Numerical Inverse Scattering Transforms
A modern approach is to consider solutions of $(1+1)$-dimensional nonlinear integrable models of wave propagation as nonlinear special functions that have their Riemann-Hilbert problem representations just as classical special functions (e.g. Airy, Bessel functions) have their integral representations. Riemann-Hilbert problems provide non-commutative analogues of integral representations.
To compute physically interesting solutions of various integrable systems available using their Riemann-Hilbert problem representations and make these solutions computationally available to researchers in nonlinear waves community via a Julia package in an asymptotically robust way.
In 2012, Sheehan Olver developed a numerical framework to solve Riemann-Hilbert problems in context of computation of Painlevé-II transcendents ( RHPACKAGE). Following this development, Bernard Deconinck- Sheehan Olver- Thomas Trogdon introduced a numerical framework to compute solutions of nonlinear integrable $(1+1)$-dimensional dispersive partial differential equations, starting with the Korteweg-de Vries (KdV) and modified KdV (mKdV) equations in 2014, and then focusing and defocusing nonlinear Schrödinger (NLS) equations. The numerical methodology developed is based on solving the Riemann-Hilbert problem that represents the solution of the PDE for a given $(x,t)$ through the associated inverse scattering transform. With the implementation of the Deift-Zhou method of nonlinear steepest descent, this framework can compute solutions of such dispersive PDEs in the entire $(x,t)$-plane with remarkable accuracy, in particular for arbitrarily large values of $t$, in an asymptotically robust way. All of these modules are publicly available under the Mathematica package ISTPACKAGE written and maintained by Thomas Trogdon.

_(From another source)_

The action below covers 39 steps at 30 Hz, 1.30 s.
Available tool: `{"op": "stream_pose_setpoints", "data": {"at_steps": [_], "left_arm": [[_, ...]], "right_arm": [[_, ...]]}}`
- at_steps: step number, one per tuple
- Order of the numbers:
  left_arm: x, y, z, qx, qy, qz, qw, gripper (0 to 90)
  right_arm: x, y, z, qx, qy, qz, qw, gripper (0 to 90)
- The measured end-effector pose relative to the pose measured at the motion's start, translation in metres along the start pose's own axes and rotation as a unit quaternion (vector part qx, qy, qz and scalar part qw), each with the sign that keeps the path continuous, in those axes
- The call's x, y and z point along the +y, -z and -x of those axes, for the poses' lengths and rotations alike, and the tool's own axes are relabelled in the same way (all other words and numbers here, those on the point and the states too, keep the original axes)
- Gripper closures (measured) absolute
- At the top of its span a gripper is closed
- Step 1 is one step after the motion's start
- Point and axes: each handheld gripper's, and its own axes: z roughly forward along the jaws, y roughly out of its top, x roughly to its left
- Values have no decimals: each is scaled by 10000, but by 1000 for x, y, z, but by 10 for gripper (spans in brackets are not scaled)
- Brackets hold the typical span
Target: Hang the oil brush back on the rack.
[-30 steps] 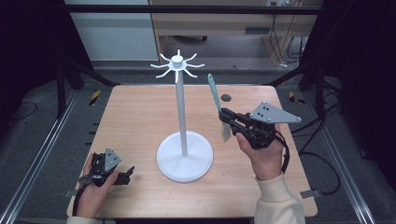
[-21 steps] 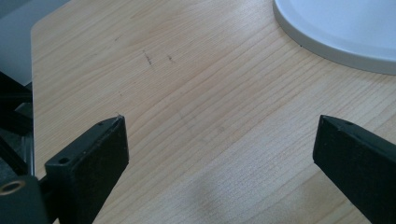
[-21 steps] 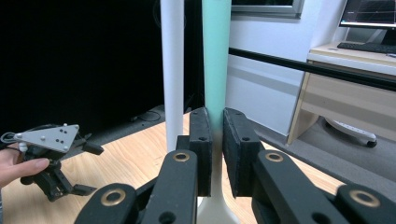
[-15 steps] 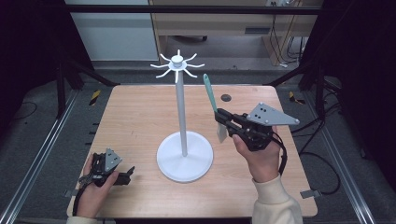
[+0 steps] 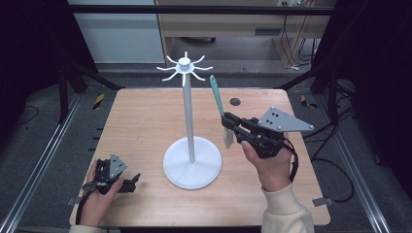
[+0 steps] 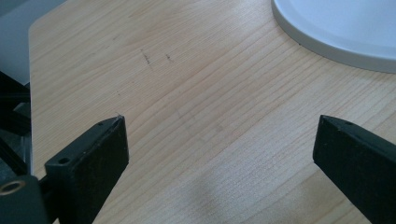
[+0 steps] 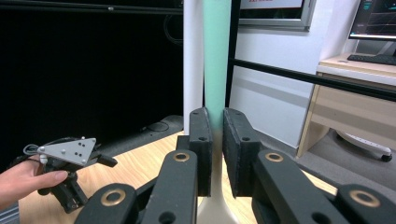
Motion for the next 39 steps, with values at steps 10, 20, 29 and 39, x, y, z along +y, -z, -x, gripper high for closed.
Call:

I joined the workforce in 2015 to compute solutions of the initial value problem for the doubly-infinite Toda lattice on the entire $(n,t)$-domain, including long-time asymptotic regions that were not previously studied (see Numerical Inverse Scattering Transform for the Toda Lattice) and I am one of the contributors of the ISTPACKAGE since then.
Advantages of Numerical IST
As variables $(x,t)$ of the PDE (or $(n,t)$ of a P$\Delta$E) appear only as explicit parameters in the Riemann-Hilbert problem,
- no time-stepping or spatial discretization is necessary to compute the solution of the Cauchy problem under study,
- presence of high-frequency oscillations in the spatial variable is no longer a numerical challenge; in fact, such aspects become completely irrelevant,
- the numerical procedure is immediately parallelizable (a so-called “embarrassingly parallel” computation).
Current work is on
- computing dispersive shock wave solutions (resulting from initial data with a step-like boundary values at infinity) of the Korteweg-de Vries (KdV) equation in arbitrarily large time-scales,
- investigating and computing presence of solitons trapped in a rarefaction fan solution of the KdV equation.
This project involves collaboration with Thomas Trogdon.